Severe Thunderstorm Warning for Cherokee County, Kansas and Barton, Jasper Counties, Missouri
The National Weather Service has issued a Severe Thunderstorm Warning for parts of southeastern Kansas and southwestern Missouri until 6:45 PM CDT, with hazards including 60 mph wind gusts and half-dollar sized hail.
What this NWS weather alert tells you, and what most readers miss
This notice was issued by NOAA on May 5, 2026 and geographically references Southeast Kansas and Southwest Missouri. Its severity classification of "high" signals how the issuing agency weighs the risk of harm if no action is taken — "critical" and "high" tier alerts typically carry direct consumer actions, while "medium" and "low" tend toward informational guidance or monitoring advisories. The category it belongs to — Weather Alerts — determines the regulatory framework behind it, which shapes what remedies (refunds, replacements, recalls, evacuations) are available to affected individuals and who holds statutory responsibility for enforcement.
Most readers skim a notice like this, check whether they are personally affected, and move on. The more useful lens is to read it as a data point about the issuing system: how quickly NOAA detected the hazard, how precise the geographic or product-identifier scope is, and whether similar notices have clustered in the same category or region in the last 90 days. Cluster patterns frequently precede a broader regulatory action — a single localized NWS weather alert is isolated; three of them within a quarter often indicate a supply-chain, infrastructure, or seasonal driver that will keep producing notices until something structural changes.
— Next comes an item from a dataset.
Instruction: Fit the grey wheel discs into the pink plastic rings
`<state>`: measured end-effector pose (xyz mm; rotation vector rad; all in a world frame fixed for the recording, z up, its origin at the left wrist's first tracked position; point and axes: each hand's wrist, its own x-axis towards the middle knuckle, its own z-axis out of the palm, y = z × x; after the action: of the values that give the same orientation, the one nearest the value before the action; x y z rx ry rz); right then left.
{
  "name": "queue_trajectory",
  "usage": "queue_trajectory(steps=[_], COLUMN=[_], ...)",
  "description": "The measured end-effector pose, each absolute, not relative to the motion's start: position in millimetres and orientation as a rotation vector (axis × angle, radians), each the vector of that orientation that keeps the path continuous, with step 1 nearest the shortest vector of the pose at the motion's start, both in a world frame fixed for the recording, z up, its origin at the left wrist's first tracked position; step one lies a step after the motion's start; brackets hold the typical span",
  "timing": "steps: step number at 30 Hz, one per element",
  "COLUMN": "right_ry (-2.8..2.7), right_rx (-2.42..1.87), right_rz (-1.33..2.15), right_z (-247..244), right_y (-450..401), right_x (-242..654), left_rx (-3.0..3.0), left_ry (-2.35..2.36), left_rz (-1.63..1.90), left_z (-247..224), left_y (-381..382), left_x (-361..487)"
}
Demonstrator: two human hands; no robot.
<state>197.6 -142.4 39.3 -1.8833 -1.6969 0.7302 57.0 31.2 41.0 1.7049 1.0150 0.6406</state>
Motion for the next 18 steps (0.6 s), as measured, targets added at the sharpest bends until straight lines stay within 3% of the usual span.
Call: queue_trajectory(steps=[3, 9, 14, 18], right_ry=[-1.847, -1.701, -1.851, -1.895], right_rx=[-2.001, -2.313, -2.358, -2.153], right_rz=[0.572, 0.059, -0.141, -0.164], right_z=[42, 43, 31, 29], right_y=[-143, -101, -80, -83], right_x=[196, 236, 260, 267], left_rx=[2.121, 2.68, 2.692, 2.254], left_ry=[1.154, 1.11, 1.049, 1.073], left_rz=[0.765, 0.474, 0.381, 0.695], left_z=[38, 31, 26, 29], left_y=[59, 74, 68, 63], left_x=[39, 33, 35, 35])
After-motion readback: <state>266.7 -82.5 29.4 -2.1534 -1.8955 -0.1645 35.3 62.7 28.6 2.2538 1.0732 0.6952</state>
For decision-making, Areazine pairs each alert with the original agency URL, the full agency name, and a timestamp so you can verify the notice against the primary source before acting on it. Tags on this item (weather, alert, Severe Thunderstorm Warning, Kansas) map to related alerts in the same area of risk — browsing them together gives a clearer picture than any single notice alone, because the shape of an ongoing issue only becomes visible across multiple sequential alerts.
Alert Details
The National Weather Service in Springfield, Missouri, has issued a Severe Thunderstorm Warning. This alert is effective from 5:55 PM CDT on April 26, 2026, until 6:45 PM CDT on the same day. The alert type code is SVR.
Affected Areas
The warning affects east central Cherokee County in southeastern Kansas, southwestern Barton County in southwestern Missouri, and northwestern Jasper County in southwestern Missouri. Specific locations impacted include Carl Junction, Oronogo, Jasper, Alba, Purcell, Nashville, Carytown, Asbury, Neck City, Waco, Oakton, Lawton, and Boston.
What You Should Do
For your protection, move to an interior room on the lowest floor of a building. A Tornado Watch remains in effect until 11:00 PM CDT for the affected areas, as per the alert instructions.
Expected Conditions
Hazards include 60 mph wind gusts and half dollar size hail, which is 1.25 inches in diameter. These conditions are radar-indicated and could cause hail damage to vehicles and wind damage to roofs, siding, and trees.
Timeline
The alert is effective immediately from 5:55 PM CDT on April 26, 2026, and will expire at 6:45 PM CDT on April 26, 2026.